Funding for citizen science has prioritised the development of new or scaled citizen science projects, usually through individual, modest project grants (). While this approach has successfully increased the number of projects, it has also created hundreds of bespoke, disconnected applications and platforms that can hinder the usefulness of citizen science datasets and can create duplication of effort (). Sometimes tools such as basic spreadsheets can be satisfactory for a citizen science project’s data collection needs, but these tools rapidly reach practical and functional limitations that eventually require project owners to seek more sophisticated solutions. Developing and managing customised project-specific platforms, or user interfaces for viewing and downloading data, is a costly and time-consuming undertaking. It also creates confusion amongst citizen science communities as to what are the best tools and platforms to adopt for projects. Many platforms devise their own unique data “standards” for data collections and processing. Without using a recognised data standardisation procedure, the result of this is many siloed, small datasets that cannot be used alongside one another. Projects set up in this way reduce the value proposition for citizen scientists who are motivated to contribute to a greater scientific endeavour. Using established research infrastructure platforms can therefore provide a viable alternative to creating custom project-specific platforms for citizen science data. We have provided a few examples below of how we have partnered to prevent duplication and to support open access tools and platforms.

The ALA has provided support for record-level observations since going live in 2010. At that time, there were very few Australia-specific mobile applications and tools for citizen scientists to easily record observations. In May 2019, the ALA began collaborating with iNaturalist, a globally leading biodiversity recording platform for citizen science, to form iNaturalist Australia (), a local node of the iNaturalist platform. iNaturalist allows participants to record opportunistic observations of any living organism with a date, time, and spatial coordinates via evidential photos and/or sound recordings (). This partnership has made it easier to report biodiversity observations to “research grade” (a qualified data quality standard based on an observation of a species in the wild with multiple the number of confirmations of species identification). Around 8,278 million observation records of more than 416,000 species have been added to the ALA via iNaturalist () as of June 2023, and this number continues to grow weekly.

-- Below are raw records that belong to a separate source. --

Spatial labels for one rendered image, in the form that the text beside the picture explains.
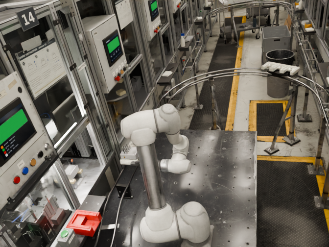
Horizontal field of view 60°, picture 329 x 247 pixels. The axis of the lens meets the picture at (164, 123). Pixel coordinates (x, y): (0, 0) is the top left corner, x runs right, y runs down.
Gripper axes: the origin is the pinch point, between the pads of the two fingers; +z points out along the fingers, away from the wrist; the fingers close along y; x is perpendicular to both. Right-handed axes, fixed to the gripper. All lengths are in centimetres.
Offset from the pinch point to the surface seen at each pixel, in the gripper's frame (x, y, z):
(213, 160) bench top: -30, -20, -53
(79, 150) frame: 1.1, 10.8, 43.4
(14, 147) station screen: 68, 69, 18
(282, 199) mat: -55, -86, -110
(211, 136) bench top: -61, -20, -47
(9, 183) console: 77, 55, 20
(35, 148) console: 56, 58, 20
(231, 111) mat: -214, -86, -52
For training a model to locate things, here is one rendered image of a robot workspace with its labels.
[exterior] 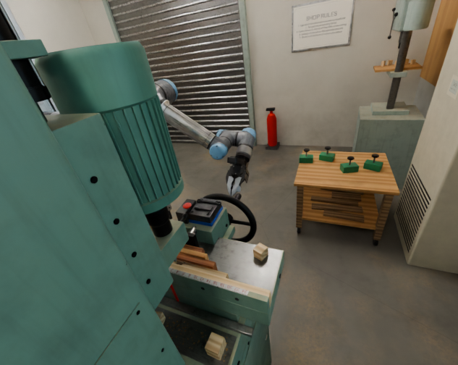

The Australian Citizen Science Project Finder () was developed by the ALA to fulfil an increasing demand from Australian communities for a searchable catalogue of citizen science projects. The goals of the Australian Citizen Science Project Finder are to: a) improve project discoverability; b) increase public participation through improved project discovery; and c) minimise project duplication, thus saving time, effort, and cost for participants. Since its launch in 2017, the Finder has grown to include 646 projects, with 518 of those listed as “active.” Through Application Programming Interfaces (APIs), the database of projects is also shared with other citizen science project search engines like SciStarter (scistarter.org), where projects that are not geographically bound (such as online projects) are made available to an international audience.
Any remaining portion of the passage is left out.